Wasmer 3.0 Released As The Latest "Universal WebAssembly Runtime"

NobodyXu replied

29 December 2022, 11:17 PM
Originally posted by linuxgeex View Post

I agree it's doable... I've just been concerned with performance and features at install/update/remove time.

Your "IMHO" objective... that's the very point I've been trying to make. How would you realise it with BTRFS or zfs and the tools they provide, in real time, without a Union FS as the arbiter of segregation?

I just check the snapd documentation and it seems that the image is built in a way similar to docker: You have a base image providing different distros with different pre-installed libraries and the actual image which is built on top of it.

Then merging them is going to be the same as how docker does it and it only needs to be done once when importing the image.

Originally posted by linuxgeex View Post

ie given 2 source trees /core and /app, and a RW overlay for the app /state, how would you combine them with BTRFS to achieve a single system image "/" to run the app in a chroot/container, whereby all the state changes end up in the /state folder so that for example the /state can be rsynced to another host for live migration without ever touching a single file from /core and /app? Would that need to rely on btrfs-send? Zfs has a way to sync subvolume deltas but it's a binary representation of FS blocks and very dependent upon the parent(s) at both ends of the link to be in sync, so it has limited usability... similar to taking an LVM snapshot and syncing that between hosts.

PS I don't mean to move the goalposts - I'm just following your Docker context because you seem more versed with that. The ability to move the state easily between hosts also exists in Snapd, which I mentioned before in the context of a developer using that capability for debugging / support.

I assume /core and /app refers to part of the app image, where /core is the base and /app is the layer created by the application.
That I think can be merged in the same way as docker.

For the app data /state, you can just use a bind-mount, which is also the same way used by docker.
In docker, you typically store these data in a volume, which is also bind mounted into the container.
The volume then can use a different filesystem other than btrfs/zfs for they might not give the best performance for these apps given that it might be write-heavy.

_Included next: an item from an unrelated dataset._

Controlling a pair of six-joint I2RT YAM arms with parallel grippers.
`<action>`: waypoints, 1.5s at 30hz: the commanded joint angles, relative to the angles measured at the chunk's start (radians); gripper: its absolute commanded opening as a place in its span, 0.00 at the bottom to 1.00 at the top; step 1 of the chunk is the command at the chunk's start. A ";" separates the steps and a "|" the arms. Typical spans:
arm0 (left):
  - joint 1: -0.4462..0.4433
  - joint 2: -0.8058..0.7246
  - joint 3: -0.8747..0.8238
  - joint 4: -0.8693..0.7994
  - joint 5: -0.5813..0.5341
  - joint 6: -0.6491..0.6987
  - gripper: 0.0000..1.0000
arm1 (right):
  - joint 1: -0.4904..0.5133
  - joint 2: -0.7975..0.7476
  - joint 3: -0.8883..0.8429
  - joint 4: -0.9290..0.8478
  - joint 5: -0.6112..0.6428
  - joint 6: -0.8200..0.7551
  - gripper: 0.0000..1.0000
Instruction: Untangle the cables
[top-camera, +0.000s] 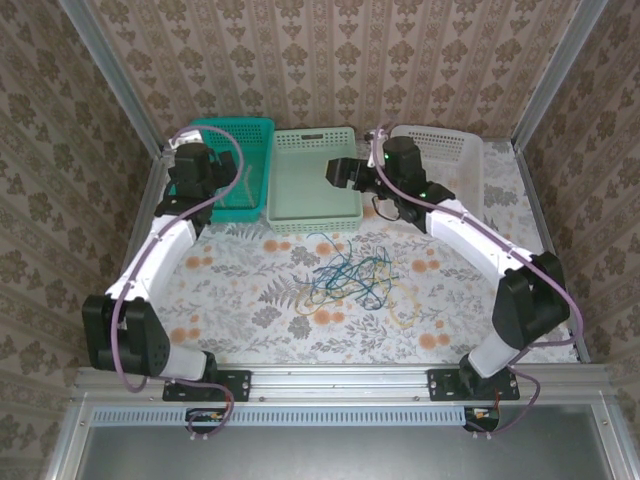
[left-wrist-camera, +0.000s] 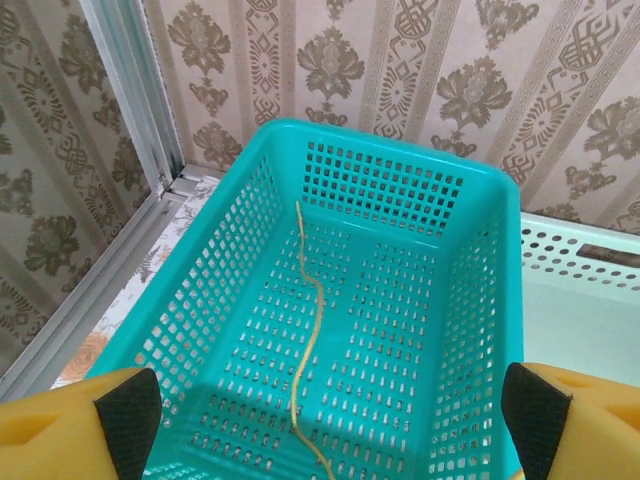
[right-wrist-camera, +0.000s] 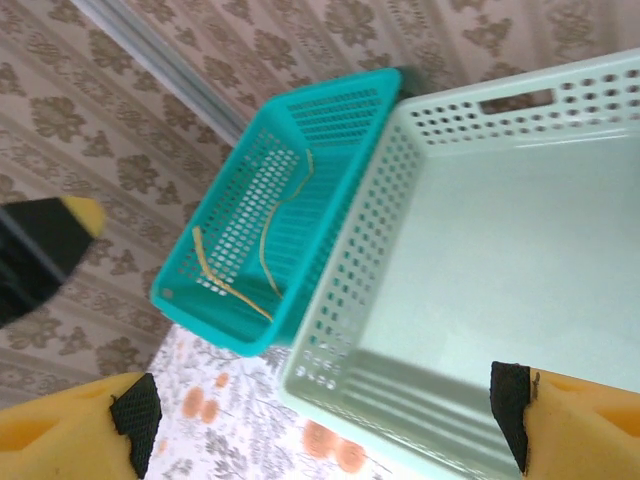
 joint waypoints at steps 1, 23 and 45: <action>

Originally posted by linuxgeex View Post

And BTW thanks this is turning out to be one of the most interesting off-topic convos I've had on Phoronix lol.

You are welcome.
Leave a comment:
linuxgeex replied

29 December 2022, 02:48 AM
Originally posted by NobodyXu View Post

I'm not so familiar with snap/flatpak, but for docker/overlayfs, it's certainly doable since in that model, images are layered in a tree model: Every layer has a parent (except for the root) and only contains modification to the parent.
...
IMHO container should be disposable and any data needs to persist should be put into a volume that mounted into the container.
...
While it defaults to overlayfs (union fs), it supports btrfs as an alternative.
That's why I say this is definitely doable.

I agree it's doable... I've just been concerned with performance and features at install/update/remove time.

Your "IMHO" objective... that's the very point I've been trying to make. How would you realise it with BTRFS or zfs and the tools they provide, in real time, without a Union FS as the arbiter of segregation?

ie given 2 source trees /core and /app, and a RW overlay for the app /state, how would you combine them with BTRFS to achieve a single system image "/" to run the app in a chroot/container, whereby all the state changes end up in the /state folder so that for example the /state can be rsynced to another host for live migration without ever touching a single file from /core and /app? Would that need to rely on btrfs-send? Zfs has a way to sync subvolume deltas but it's a binary representation of FS blocks and very dependent upon the parent(s) at both ends of the link to be in sync, so it has limited usability... similar to taking an LVM snapshot and syncing that between hosts.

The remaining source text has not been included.